Working on a tight schedule, and facing formidable legal hurdles to the exercise of raw power, Biden officials plan to have a revised WOTUS rule ready by late September. The White House had rolled out a much more ambitious WOTUS rule earlier in the year, but it ran into the buzzsaw of Sacket v. EPA. Like the Obama administration before it, Biden administration officials were hoping to use a broad definition of WOTUS to give EPA and the U.S. Army Corps of Engineers sweeping authority over wetlands and other small bodies of water that connect to “navigable waters of the United States.”

For over a decade and a half, that connection had been what Justice Anthony Kennedy referred to in 2006 as a “significant nexus” to navigable waters. The vague term was a gift to federal regulators who wanted to use it to extend their writ as far as the eye could see. But in its Sacket ruling, the Supreme Court scrapped “significant nexus,” saying instead that wetlands could only be regulated if they have “a continuous surface flow” to navigable waters.

No Public Comment

According to media reports, the new WOTUS rule being crafted by Biden officials will not be subject to public comments. Instead, they will simply strike language from their original proposal—language that is no longer legal under the Sacket restrictions – and hope what is left withstands challenges in court. The regulated community – agriculture, mining, timber, home builders, oil and natural gas developers, and dozens of other industries – has little reason to trust the administration and will be monitoring its every move.

By foregoing public comments, the White House may be trying to play down the significance of what it will be proposing. They have good reason to try to draw as little attention as they can to their next WOTUS steps because their legal position has deteriorated over the past year.

The administrative regulatory state suffered two significant legal defeats in 2022 and 2023. In June 2022, the Supreme Court, in West Virginia v. EPA, ruled that federal agencies must have specific authorization from Congress before they can impose rules whose economic impact will pose a “major question” to U.S. society.
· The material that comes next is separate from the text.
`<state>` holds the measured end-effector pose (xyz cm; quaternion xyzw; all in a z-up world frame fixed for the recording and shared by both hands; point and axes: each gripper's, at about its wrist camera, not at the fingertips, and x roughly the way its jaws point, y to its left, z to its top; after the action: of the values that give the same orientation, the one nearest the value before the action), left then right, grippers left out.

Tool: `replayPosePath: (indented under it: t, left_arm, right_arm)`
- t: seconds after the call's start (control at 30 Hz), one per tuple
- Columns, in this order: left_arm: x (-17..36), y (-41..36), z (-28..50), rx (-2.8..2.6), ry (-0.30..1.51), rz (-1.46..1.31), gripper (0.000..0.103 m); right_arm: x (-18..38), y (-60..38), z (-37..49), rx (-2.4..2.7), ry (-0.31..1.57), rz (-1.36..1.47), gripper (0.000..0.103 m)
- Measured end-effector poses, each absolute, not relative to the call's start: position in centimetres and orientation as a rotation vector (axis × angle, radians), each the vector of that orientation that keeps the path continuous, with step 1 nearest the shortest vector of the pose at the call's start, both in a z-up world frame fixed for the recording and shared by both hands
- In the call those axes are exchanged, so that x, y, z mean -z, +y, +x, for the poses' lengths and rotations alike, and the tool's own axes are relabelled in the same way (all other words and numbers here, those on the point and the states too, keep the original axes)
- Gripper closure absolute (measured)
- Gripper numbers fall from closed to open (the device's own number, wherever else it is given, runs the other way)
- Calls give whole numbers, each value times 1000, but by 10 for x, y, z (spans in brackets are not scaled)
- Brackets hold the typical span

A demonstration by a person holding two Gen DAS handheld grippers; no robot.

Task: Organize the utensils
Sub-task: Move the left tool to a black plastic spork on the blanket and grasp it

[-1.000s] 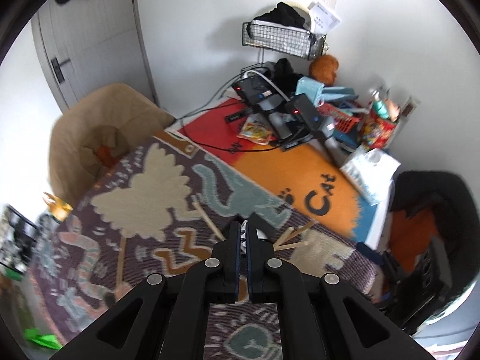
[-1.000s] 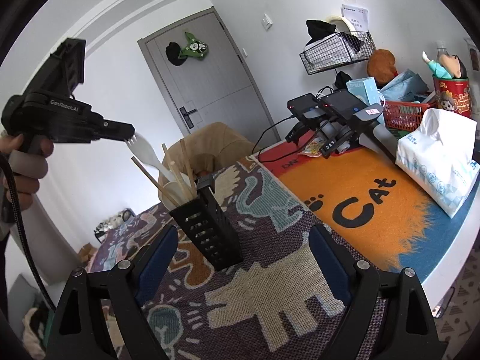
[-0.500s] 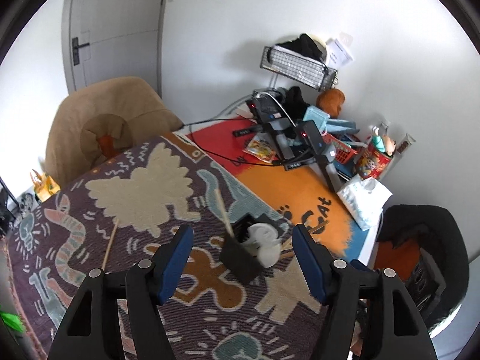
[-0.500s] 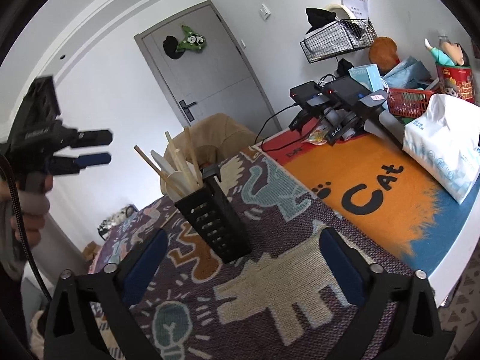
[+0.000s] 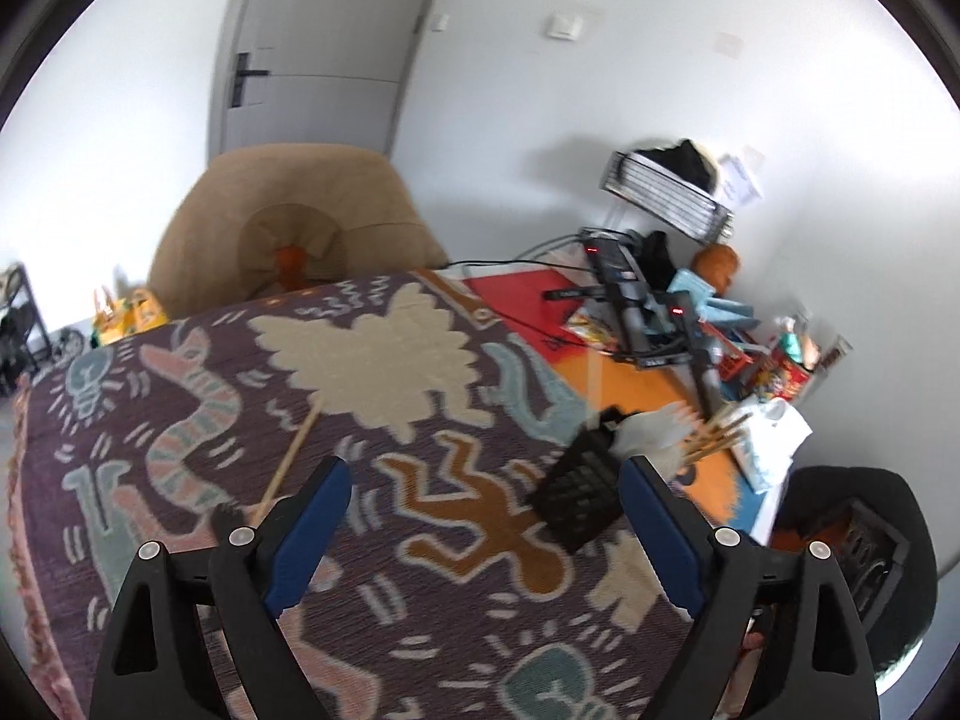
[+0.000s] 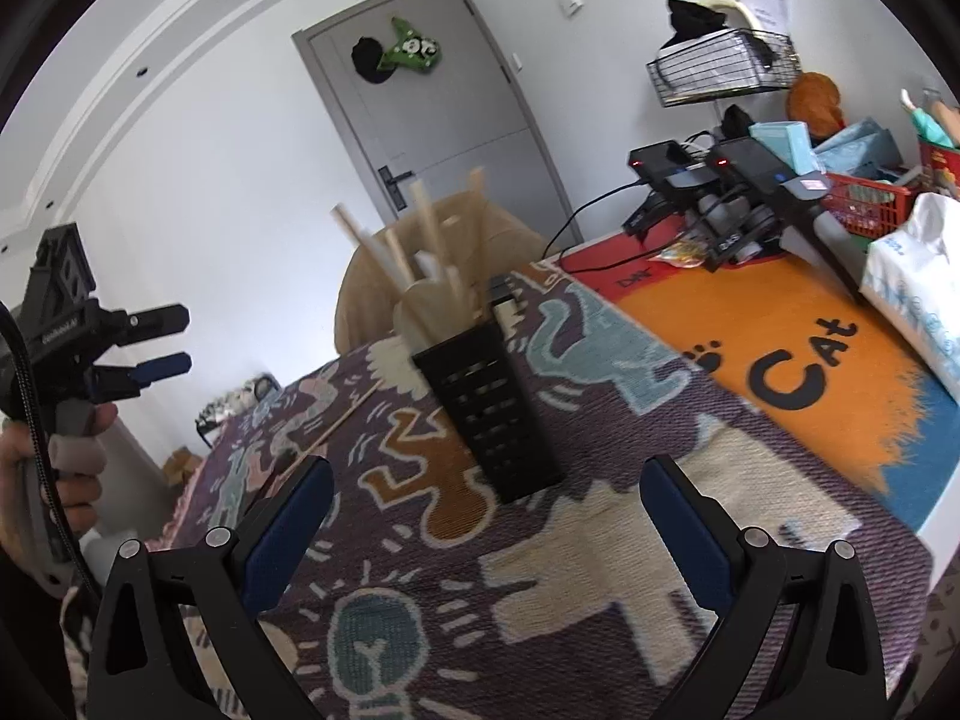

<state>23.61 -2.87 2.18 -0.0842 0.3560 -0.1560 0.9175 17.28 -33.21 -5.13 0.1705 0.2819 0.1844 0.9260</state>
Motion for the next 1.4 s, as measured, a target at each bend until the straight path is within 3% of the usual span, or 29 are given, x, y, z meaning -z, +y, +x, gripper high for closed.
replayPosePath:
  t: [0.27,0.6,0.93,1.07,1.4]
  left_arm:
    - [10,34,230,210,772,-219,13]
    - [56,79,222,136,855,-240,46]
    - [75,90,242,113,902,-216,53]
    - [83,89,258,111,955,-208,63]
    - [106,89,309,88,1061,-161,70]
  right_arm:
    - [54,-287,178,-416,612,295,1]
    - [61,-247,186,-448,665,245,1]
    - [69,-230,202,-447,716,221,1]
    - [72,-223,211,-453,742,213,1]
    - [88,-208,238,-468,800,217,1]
In other words, agencies cannot make up rules out of whole cloth. In this year’s Sacket decision, EPA was put on notice that vague language in the Clean Water Act regarding the agency’s jurisdiction over certain bodies of water did not give regulators carte blanche to regulate as they see fit.

Old habits die hard. Having become accustomed to using the federal bureaucracy to impose policies to their liking, the left must now cope with the Supreme Court’s restoration of the separation of powers as anchored in the U.S. Constitution.

Baby WOTUS

The White House is using regulations to eliminate the internal-combustion engine and ban gas stoves and gas-powered water heaters – all of which are being challenged in court. At its core, WOTUS was an attempt to impose federal zoning on private land — a goal so ambitious it will be hard to walk away from. Now, they may have to settle for a Baby WOTUS, in the hope that they can gradually build on that foundation over the coming decades – or at least until they get a Supreme Court more to their liking. Remember, these people play the long game.